Стол был накрыт, и Люся уже знала, даже не приближаясь к нему, что там много различной, даже музейной, посуды, но настоящая еда сосредоточена на том конце стола, где сидит император, который заставляет себя есть, и его приближенные, которые едят из соображений престижа. Я ем, значит, я важная птица!
– Идем, идем, – торопил Дантес. Он взял Люсю за руку холодными пальцами.
– Я сама, – ответила Люся.
Дантес провел Люсю вниз на технический этаж, где их встретили просто одетые женщины, большей частью толстые и малоподвижные. Там располагались склады и гардеробы империи.

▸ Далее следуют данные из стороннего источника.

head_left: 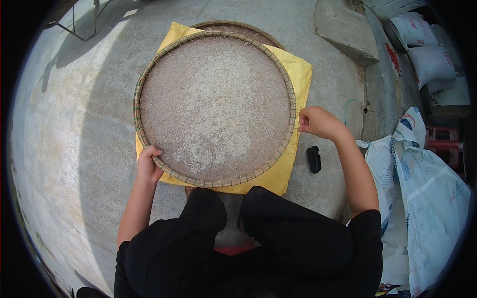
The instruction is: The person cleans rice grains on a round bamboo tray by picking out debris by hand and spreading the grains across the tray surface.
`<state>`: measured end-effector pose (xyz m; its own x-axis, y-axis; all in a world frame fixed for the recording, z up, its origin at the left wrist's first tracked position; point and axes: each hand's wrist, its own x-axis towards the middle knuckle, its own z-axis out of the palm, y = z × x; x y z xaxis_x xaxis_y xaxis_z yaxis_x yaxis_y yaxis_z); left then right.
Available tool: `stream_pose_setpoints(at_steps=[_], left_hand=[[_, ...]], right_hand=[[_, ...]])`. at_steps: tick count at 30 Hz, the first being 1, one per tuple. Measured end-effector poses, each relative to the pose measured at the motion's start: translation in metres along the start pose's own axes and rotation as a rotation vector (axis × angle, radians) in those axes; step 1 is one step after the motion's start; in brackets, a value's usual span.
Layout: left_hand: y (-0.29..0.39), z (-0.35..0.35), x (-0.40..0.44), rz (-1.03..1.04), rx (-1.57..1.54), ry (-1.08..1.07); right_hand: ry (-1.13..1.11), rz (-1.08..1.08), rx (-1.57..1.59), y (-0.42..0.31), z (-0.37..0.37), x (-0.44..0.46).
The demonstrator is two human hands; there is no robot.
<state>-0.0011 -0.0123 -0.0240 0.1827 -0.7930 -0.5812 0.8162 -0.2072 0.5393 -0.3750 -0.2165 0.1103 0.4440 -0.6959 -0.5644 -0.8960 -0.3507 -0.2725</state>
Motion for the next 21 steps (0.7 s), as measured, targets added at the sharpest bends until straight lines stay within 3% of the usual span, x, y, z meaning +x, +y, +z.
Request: stream_pose_setpoints(at_steps=[3, 5, 7, 12, 15, 21], left_hand=[[0.000, 0.001, 0.000, -0.006, 0.008, -0.003], [0.001, 0.003, -0.002, -0.011, 0.012, -0.005], [0.002, 0.005, -0.004, -0.018, 0.009, 0.001], [0.003, 0.009, -0.004, -0.025, -0.004, -0.005], [0.003, 0.007, -0.003, -0.030, -0.008, -0.012], [0.001, 0.007, -0.003, -0.020, -0.014, -0.018]], right_hand=[[-0.015, -0.009, 0.036, -0.011, 0.002, -0.004], [0.061, -0.160, 0.211, -0.029, 0.015, 0.001], [0.152, -0.407, 0.150, -0.045, 0.031, 0.008], [0.179, -0.580, 0.214, -0.076, 0.071, 0.020], [0.161, -0.482, 0.239, -0.081, 0.079, 0.019], [0.250, -0.519, 0.301, -0.078, 0.102, 0.027]])
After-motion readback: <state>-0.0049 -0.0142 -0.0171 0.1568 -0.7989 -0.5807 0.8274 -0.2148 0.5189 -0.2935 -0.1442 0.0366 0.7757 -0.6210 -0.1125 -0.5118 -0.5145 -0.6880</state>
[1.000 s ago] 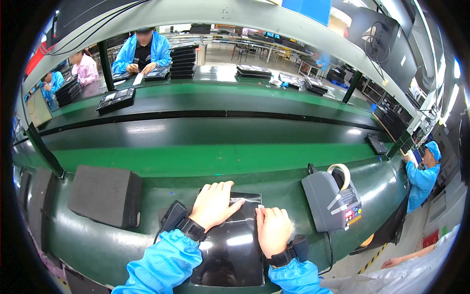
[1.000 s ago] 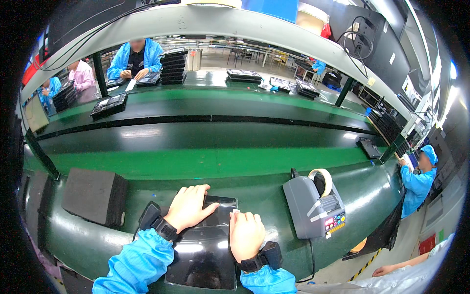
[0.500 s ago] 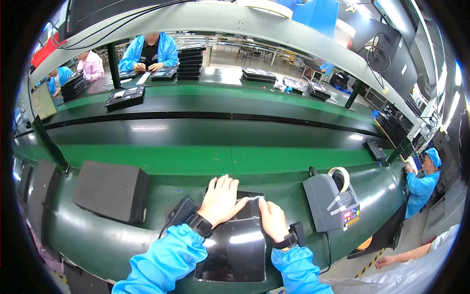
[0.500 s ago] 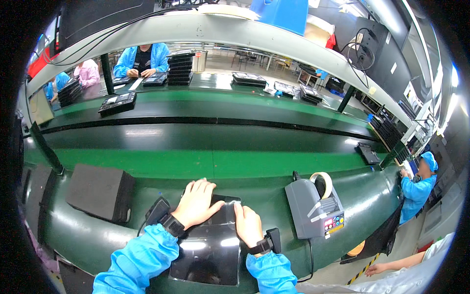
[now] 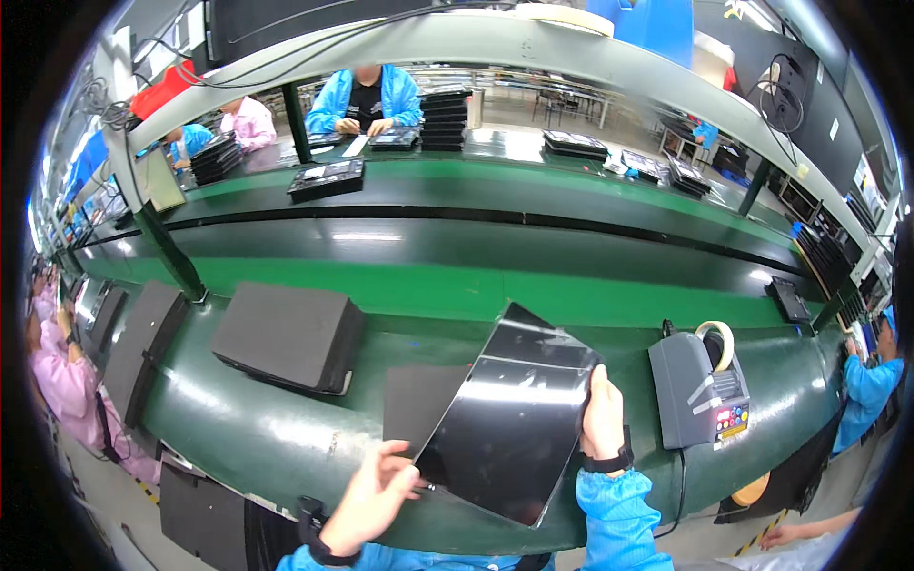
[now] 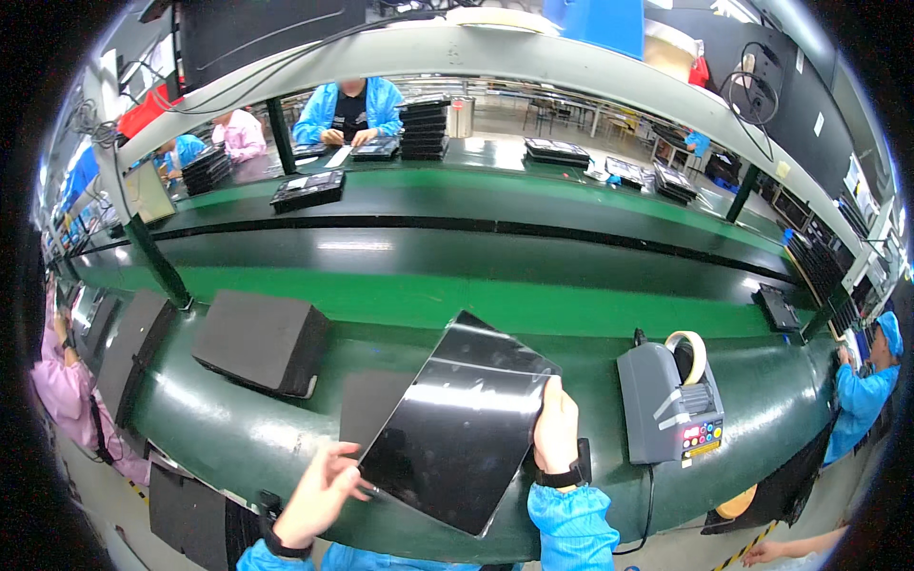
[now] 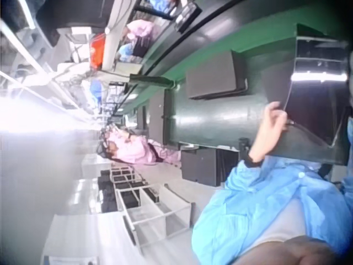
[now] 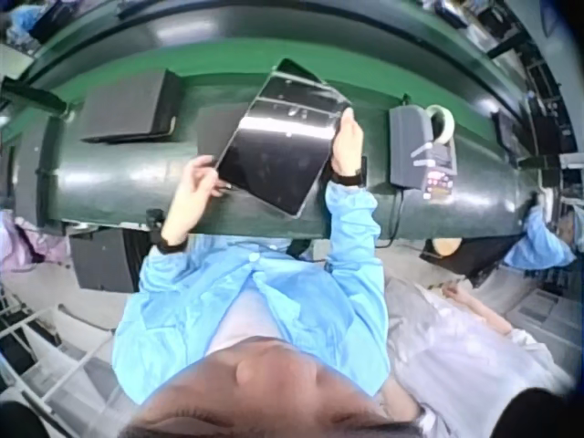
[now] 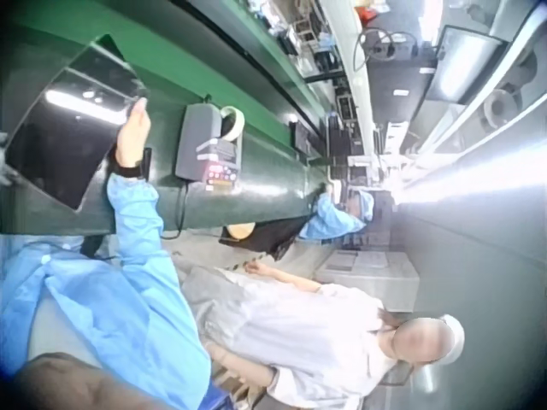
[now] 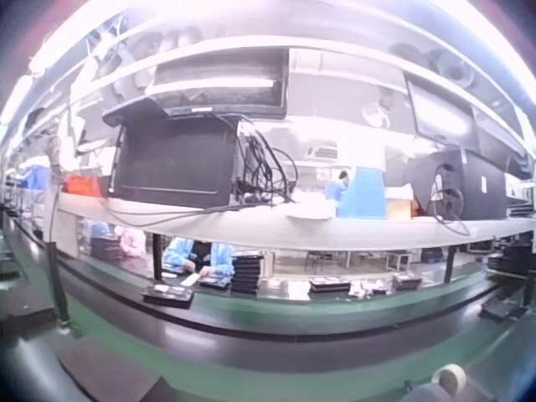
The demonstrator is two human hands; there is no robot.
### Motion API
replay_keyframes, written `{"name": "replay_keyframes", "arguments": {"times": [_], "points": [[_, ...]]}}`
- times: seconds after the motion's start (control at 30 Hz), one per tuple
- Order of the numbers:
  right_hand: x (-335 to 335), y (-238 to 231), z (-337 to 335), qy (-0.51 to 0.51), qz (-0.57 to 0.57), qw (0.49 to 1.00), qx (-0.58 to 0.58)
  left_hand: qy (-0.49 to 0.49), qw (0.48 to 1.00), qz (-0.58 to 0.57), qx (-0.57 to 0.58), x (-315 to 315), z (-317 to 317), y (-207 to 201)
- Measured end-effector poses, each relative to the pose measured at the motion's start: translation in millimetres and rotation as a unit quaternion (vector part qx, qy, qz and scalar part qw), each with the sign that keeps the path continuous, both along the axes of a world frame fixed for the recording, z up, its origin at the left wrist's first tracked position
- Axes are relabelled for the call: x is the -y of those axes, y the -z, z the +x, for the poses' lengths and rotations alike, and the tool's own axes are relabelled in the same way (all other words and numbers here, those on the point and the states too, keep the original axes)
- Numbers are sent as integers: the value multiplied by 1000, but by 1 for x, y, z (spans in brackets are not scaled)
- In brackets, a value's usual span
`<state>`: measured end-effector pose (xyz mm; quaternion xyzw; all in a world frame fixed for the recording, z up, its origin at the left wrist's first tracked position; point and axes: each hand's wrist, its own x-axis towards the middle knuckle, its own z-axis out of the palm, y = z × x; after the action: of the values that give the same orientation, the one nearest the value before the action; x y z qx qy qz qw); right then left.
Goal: The person assembles a tablet by hand, securing its internal components and screen with tape from a tape dispenser.
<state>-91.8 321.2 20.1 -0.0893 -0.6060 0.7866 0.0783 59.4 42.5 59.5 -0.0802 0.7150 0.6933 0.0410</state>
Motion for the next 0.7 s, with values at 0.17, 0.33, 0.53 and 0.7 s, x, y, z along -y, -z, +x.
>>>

– Здесь мы все одеваемся, – сказал Дантес, – сюда свозят одежду, чтобы можно было выбрать для маскарада или праздника. Нынче все уже переоделись к свадьбе, ты у нас последняя.
Платья висели на плечиках бесконечными рядами, туфли стояли рядами на полу. Люся чуть было не наступила на крысу, которая выглядывала из зимнего башмачка. Женщины стали махать на крысу и кричать. Люся крыс не боялась. Когда-то, еще в детстве, один мальчик сказал ей, что крыса – это бритая белочка. Люся рассмеялась и на всю жизнь перестала бояться крыс.
Это все выдумки, не нужно обращать внимания. Пока есть надежда на то, что придет Егор, надо оставаться здесь. И вести себя так, как советовал доктор.
От платьев пахло пылью и прелью, на некоторых были пятна плесени.
Но были и красивые платья, наверное музейные.
Люся смотрела на них, как в музее, а вокруг шелестели голоса:
– А вы примерьте, вы приложите, ах, как вам пойдет...
Люсе было восемнадцать лет, и, как бы ей тошно ни было, она была красивой девушкой, которой в жизни не приходилось примерять королевский наряд или просто длинное вечернее платье.